La seconde catégorie, qui ressemble fort aux « General practice nurses » britanniques, n'existe pas à ce jour en France. « Cette distinction a vocation à répondre à des champs de compétences et d’intervention différents, analyse l'avenue de Ségur. La création d’IPA praticiens permettrait à terme l’intervention de ces professionnels de santé en soins primaires et en population générale sur des pathologies courantes et bénignes pour améliorer l’offre de soins dans les territoires en libérant du temps médical. »
Valorisation
En outre, l'Igas estime nécessaire de valoriser les compétences des IPA : meilleure rémunération conventionnelle pour les libérales et création d'un régime indemnitaire spécifique à l'hôpital, assouplissement de leur droit de prescription et adressage du médecin vers les IPA, similaire à celui vers un confrère. L'accent est également mis sur la formation, en particulier en élaborant un plan de financement de la formation continue pour faciliter l'accès au diplôme d'IPA.
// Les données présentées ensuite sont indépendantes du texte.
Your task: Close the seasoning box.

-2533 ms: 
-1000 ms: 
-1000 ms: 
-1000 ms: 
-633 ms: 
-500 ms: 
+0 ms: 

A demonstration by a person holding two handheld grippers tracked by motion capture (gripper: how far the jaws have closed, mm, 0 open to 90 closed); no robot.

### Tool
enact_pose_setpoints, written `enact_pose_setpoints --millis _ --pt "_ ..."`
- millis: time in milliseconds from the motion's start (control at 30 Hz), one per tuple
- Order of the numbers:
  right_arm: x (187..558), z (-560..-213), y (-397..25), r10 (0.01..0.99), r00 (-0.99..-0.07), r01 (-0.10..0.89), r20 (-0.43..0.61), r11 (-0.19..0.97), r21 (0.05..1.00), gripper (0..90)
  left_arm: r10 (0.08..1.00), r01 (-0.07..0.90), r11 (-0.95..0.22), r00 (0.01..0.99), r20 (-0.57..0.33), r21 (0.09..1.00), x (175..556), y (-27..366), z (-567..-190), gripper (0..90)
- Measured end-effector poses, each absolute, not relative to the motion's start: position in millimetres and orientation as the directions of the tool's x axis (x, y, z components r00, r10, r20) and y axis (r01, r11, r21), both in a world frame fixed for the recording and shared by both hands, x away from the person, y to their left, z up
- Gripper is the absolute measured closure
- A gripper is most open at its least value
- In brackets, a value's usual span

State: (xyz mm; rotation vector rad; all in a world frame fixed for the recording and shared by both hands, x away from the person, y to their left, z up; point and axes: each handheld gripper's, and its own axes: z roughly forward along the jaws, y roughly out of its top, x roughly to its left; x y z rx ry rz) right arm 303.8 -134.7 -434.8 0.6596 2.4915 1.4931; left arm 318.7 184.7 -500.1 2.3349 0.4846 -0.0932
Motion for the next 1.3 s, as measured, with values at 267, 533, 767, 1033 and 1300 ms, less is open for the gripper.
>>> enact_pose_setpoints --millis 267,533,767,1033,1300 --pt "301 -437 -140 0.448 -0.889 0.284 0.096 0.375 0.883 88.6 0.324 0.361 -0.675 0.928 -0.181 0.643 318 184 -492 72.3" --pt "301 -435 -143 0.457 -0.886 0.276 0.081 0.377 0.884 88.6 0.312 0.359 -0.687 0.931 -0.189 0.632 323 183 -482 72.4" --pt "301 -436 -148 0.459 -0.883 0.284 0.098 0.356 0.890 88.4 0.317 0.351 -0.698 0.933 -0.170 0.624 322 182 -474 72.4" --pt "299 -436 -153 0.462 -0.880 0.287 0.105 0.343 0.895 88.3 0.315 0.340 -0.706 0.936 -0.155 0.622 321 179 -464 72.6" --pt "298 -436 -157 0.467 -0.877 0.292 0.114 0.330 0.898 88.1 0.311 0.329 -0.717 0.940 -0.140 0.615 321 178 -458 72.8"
Les réticences du corps médical (lire page 12) ne sont pas éludées pour autant dans le rapport, qui insiste sur la nécessité de « cohérence » des différents dispositifs de partage de compétences. Il suggère de rémunérer le temps de coordination du médecin libéral avec l'IPA ou encore de créer « une consultation médicale annuelle de synthèse pour les patients suivis par une IPA pour des pathologies chroniques stabilisées ».
Porte d'entrée
Évidemment les premières intéressées applaudissent. « Nous partageons l'analyse fine du rapport de l'Igas pointant les freins que nous avons déjà identifiés, indique Tatiana Henriot, présidente de l'Unipa. Alors que des territoires manquent de médecins, l'IPA n'est pas aujourd'hui envisagée comme la porte d'entrée dans le système de santé. » De son côté, l'Ordre national des infirmiers appelle de longue date les pouvoirs publics à favoriser l’autonomie de la profession infirmière, y compris en la mobilisant « au titre du premier recours pour des pathologies bénignes en soins primaires, avec accès direct de la population. »
L'Assemblée nationale compte également des membres acquis à la cause de la pratique avancée. Infirmière anesthésiste de métier, la députée (Agir) Annie Chapelier a déposé, fin décembre, une proposition de loi visant à « redéfinir la pratique avancée infirmière », cosignée par des députés d'autres groupes.